*** Opening Available records ***

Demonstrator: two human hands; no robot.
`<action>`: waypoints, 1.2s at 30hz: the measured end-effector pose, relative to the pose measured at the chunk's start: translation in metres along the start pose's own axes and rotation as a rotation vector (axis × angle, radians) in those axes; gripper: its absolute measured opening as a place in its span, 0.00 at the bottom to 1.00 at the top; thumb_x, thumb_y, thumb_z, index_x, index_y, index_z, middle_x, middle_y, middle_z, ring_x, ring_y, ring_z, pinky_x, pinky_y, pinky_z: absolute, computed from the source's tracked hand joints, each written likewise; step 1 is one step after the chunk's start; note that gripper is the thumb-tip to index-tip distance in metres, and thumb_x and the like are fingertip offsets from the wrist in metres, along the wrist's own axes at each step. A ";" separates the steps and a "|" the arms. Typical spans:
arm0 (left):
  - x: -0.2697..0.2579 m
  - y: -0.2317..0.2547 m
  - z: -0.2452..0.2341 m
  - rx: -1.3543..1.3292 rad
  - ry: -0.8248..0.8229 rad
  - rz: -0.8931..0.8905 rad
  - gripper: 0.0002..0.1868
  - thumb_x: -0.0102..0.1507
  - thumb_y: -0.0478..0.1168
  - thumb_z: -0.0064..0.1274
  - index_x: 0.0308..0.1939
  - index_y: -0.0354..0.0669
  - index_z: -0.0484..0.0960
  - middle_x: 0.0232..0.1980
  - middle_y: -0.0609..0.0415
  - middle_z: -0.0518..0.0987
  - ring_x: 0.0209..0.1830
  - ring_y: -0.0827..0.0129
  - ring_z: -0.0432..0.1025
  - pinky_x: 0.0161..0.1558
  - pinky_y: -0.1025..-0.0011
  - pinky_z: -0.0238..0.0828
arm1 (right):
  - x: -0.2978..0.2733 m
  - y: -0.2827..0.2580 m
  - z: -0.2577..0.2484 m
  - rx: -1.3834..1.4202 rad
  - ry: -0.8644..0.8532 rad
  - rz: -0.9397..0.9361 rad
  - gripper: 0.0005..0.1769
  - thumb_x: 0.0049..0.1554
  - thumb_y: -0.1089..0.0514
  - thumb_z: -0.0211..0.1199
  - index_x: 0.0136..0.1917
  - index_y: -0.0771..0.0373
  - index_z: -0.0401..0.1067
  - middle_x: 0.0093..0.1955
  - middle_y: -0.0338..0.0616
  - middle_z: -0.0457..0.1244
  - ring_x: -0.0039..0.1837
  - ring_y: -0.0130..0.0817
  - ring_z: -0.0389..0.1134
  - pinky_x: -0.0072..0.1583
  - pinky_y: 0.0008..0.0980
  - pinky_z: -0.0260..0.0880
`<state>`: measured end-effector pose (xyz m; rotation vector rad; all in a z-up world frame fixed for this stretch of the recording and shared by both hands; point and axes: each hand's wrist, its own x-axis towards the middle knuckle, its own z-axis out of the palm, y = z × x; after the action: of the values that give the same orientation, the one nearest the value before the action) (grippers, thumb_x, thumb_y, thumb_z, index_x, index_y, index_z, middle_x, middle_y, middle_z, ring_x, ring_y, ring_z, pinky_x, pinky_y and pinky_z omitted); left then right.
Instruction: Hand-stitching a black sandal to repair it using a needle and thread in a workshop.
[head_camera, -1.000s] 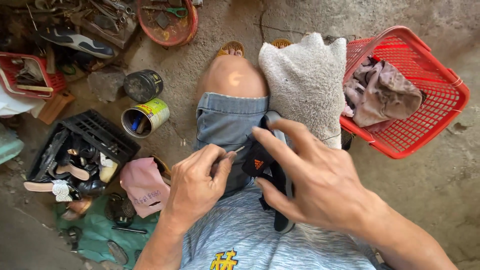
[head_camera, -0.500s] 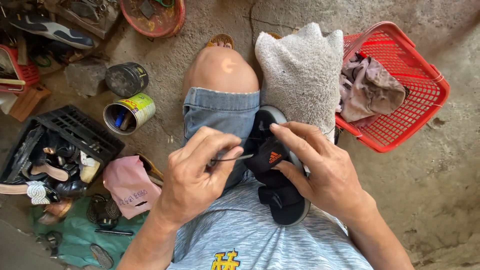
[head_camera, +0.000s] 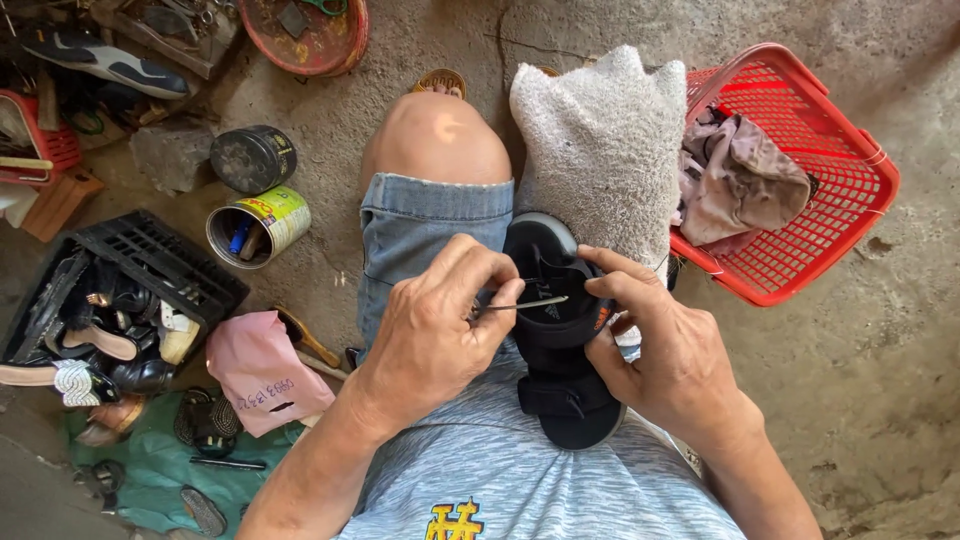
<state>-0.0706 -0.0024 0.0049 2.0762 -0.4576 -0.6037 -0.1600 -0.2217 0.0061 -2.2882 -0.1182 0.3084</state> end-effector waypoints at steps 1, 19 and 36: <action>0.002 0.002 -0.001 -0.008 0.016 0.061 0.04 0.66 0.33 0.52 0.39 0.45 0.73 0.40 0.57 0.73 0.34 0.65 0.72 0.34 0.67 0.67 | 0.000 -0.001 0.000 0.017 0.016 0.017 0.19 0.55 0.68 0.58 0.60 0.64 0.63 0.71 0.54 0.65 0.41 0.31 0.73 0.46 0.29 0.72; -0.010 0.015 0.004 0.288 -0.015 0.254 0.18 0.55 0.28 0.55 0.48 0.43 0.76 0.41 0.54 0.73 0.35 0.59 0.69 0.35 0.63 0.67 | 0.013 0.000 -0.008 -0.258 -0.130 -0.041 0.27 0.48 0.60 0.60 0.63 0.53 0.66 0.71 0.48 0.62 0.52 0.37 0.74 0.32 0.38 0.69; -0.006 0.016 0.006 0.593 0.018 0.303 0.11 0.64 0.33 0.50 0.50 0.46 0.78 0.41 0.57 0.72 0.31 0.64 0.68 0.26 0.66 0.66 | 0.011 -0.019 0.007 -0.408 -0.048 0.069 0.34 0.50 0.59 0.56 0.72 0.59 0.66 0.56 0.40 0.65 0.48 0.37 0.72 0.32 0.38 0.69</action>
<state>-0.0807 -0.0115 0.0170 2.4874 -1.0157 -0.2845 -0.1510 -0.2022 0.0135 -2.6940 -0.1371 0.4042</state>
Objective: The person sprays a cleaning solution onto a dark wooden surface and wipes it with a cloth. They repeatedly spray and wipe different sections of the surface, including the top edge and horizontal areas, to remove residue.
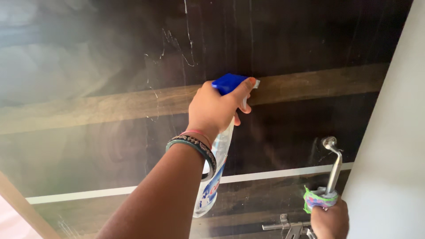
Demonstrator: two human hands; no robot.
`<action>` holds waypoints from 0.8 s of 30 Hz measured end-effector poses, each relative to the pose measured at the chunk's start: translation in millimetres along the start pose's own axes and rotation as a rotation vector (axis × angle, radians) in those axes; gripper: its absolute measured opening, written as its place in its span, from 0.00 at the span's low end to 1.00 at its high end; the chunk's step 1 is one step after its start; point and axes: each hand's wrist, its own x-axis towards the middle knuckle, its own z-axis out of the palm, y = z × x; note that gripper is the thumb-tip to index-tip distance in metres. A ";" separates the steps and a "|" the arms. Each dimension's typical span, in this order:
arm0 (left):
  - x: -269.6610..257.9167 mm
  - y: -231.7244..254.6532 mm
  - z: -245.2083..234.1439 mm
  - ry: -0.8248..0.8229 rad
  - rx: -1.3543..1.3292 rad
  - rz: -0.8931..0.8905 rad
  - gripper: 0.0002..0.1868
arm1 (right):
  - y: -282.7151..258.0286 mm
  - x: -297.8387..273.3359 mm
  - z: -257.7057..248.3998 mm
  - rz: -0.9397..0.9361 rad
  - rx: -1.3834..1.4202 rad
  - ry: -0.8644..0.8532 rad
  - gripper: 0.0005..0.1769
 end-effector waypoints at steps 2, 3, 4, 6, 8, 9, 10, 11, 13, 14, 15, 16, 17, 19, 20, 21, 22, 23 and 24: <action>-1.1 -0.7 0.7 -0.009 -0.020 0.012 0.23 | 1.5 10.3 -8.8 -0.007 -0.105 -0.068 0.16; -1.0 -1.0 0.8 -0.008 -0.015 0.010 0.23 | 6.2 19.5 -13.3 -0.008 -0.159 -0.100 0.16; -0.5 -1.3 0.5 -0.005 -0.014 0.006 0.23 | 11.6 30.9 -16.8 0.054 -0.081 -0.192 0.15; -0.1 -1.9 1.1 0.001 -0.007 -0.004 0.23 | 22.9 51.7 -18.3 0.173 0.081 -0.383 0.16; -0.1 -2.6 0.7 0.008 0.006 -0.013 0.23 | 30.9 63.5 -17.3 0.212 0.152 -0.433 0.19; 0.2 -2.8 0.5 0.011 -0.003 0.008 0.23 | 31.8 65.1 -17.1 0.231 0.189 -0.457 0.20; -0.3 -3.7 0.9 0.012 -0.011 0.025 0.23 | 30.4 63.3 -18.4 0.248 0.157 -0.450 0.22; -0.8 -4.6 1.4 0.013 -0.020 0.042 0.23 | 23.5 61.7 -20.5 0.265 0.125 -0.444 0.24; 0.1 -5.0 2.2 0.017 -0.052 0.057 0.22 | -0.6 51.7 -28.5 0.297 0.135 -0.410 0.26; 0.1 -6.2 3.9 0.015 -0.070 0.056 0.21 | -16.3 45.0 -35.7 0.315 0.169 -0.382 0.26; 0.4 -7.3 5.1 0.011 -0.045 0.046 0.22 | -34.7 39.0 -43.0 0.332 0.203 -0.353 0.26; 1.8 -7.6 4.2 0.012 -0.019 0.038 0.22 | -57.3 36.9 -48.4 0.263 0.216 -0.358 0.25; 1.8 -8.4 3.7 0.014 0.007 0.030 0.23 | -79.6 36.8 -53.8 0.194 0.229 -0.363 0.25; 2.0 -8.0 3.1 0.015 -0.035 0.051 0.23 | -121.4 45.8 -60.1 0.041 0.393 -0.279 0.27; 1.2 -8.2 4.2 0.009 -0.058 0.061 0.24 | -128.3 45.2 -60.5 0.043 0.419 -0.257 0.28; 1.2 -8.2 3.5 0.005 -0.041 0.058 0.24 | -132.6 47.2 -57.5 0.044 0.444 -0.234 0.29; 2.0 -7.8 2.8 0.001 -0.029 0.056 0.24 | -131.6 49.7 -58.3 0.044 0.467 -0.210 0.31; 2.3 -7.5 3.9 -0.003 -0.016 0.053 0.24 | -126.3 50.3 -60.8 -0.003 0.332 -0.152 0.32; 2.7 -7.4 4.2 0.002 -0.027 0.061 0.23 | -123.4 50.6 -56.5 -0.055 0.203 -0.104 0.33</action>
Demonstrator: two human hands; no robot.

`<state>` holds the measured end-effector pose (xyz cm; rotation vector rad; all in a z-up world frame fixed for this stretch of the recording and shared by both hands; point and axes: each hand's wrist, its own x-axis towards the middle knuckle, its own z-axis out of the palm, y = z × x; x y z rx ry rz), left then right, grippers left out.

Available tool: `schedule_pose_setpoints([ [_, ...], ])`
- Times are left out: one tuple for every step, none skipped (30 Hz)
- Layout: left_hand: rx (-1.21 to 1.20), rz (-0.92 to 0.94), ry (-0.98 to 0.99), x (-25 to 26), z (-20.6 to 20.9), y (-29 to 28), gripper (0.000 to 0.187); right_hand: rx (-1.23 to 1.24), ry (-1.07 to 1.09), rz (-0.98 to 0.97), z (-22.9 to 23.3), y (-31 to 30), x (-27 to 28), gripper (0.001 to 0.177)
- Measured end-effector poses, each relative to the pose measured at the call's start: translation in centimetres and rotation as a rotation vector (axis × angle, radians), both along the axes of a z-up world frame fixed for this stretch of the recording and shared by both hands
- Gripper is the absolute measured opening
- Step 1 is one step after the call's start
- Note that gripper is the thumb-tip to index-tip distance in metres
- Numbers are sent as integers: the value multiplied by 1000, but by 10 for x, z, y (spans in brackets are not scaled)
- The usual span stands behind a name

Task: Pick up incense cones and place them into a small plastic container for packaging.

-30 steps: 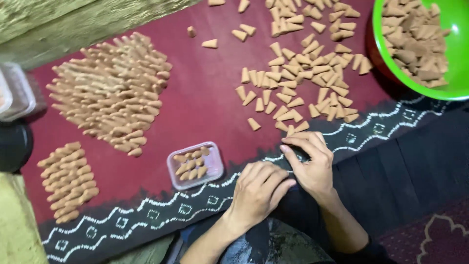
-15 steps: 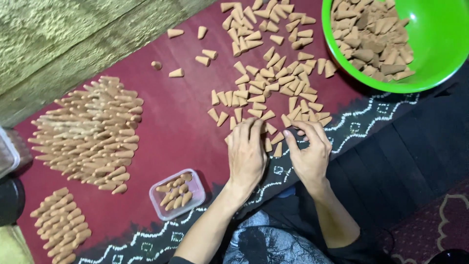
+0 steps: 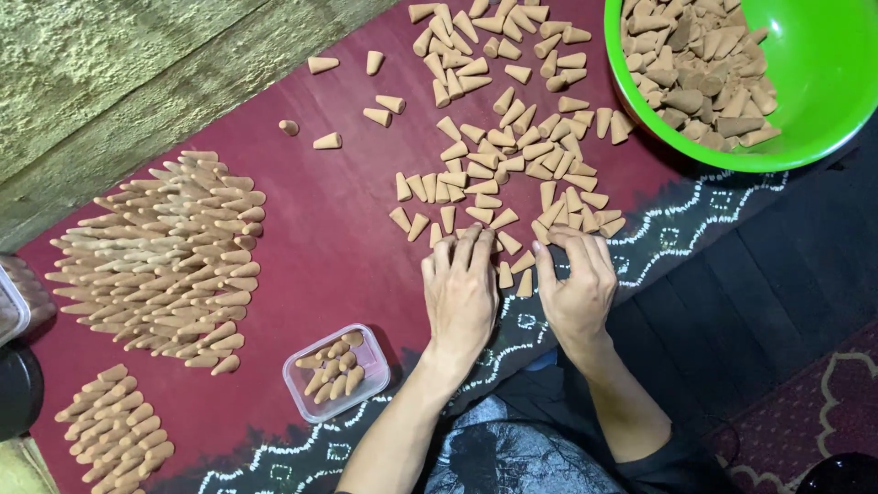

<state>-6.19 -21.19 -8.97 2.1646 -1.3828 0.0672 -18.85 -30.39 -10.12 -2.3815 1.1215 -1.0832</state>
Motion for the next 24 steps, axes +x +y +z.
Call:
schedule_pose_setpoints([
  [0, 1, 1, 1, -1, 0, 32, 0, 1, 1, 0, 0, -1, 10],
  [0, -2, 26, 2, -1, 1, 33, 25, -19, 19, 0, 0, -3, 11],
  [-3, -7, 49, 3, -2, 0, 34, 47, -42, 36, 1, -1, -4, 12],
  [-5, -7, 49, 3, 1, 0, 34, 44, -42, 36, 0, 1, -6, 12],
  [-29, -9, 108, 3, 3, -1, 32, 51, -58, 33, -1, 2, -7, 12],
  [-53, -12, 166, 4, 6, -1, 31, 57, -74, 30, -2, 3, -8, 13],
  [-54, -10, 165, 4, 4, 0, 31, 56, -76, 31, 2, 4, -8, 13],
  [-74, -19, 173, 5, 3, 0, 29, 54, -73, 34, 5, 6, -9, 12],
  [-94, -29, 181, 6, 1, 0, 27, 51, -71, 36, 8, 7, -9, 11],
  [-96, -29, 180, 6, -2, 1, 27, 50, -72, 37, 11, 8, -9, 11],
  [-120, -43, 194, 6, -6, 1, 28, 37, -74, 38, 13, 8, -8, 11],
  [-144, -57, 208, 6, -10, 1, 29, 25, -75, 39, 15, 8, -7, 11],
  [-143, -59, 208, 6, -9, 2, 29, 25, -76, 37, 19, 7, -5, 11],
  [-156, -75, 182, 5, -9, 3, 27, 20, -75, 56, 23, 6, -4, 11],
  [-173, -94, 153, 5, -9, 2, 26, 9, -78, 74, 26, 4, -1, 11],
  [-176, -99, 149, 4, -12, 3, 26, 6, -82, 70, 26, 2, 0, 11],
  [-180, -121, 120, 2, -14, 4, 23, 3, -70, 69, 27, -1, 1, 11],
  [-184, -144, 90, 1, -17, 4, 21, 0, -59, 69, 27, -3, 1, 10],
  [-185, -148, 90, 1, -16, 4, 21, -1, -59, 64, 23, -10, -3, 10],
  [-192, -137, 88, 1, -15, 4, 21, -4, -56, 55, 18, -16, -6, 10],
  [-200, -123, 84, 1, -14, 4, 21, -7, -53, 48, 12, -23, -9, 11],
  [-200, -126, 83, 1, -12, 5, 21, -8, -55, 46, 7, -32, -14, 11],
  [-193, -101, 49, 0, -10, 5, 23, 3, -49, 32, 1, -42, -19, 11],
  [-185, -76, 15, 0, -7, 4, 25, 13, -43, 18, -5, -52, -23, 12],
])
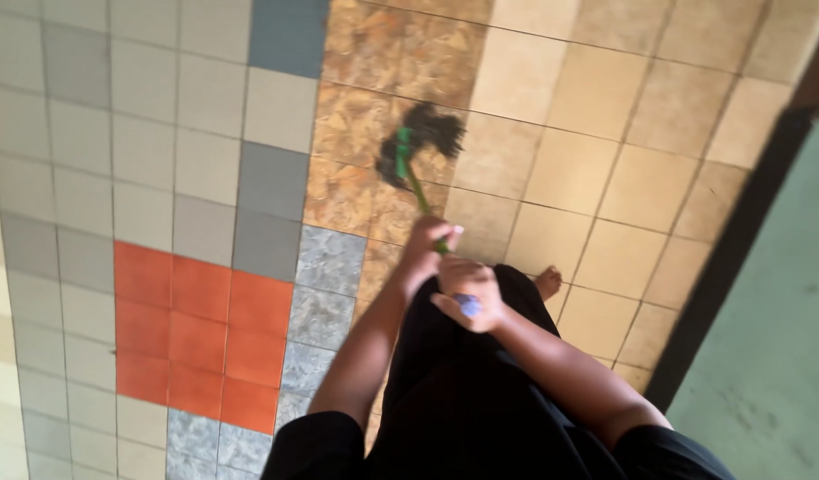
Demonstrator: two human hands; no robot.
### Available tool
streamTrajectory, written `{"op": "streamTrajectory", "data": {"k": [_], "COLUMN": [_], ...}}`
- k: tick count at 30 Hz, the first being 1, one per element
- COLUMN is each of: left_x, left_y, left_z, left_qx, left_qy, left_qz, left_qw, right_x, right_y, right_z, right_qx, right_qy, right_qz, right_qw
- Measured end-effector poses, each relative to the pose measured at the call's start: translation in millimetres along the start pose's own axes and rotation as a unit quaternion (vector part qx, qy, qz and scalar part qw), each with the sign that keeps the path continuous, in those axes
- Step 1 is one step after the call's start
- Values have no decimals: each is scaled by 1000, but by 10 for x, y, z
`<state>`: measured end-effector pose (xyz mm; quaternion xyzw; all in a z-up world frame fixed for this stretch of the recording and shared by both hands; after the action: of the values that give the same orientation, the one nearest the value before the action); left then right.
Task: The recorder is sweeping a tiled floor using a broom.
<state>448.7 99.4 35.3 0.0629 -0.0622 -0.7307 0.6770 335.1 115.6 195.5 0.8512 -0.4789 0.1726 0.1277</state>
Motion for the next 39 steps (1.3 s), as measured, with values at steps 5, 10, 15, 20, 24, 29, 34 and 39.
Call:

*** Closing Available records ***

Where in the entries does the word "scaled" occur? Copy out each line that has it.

- Numbers are sent as integers: the value multiplied by 1000, but by 10 for x, z, y (spans in brackets are not scaled)
- Values have no decimals: each is scaled by 1000, but by 10 for x, y, z

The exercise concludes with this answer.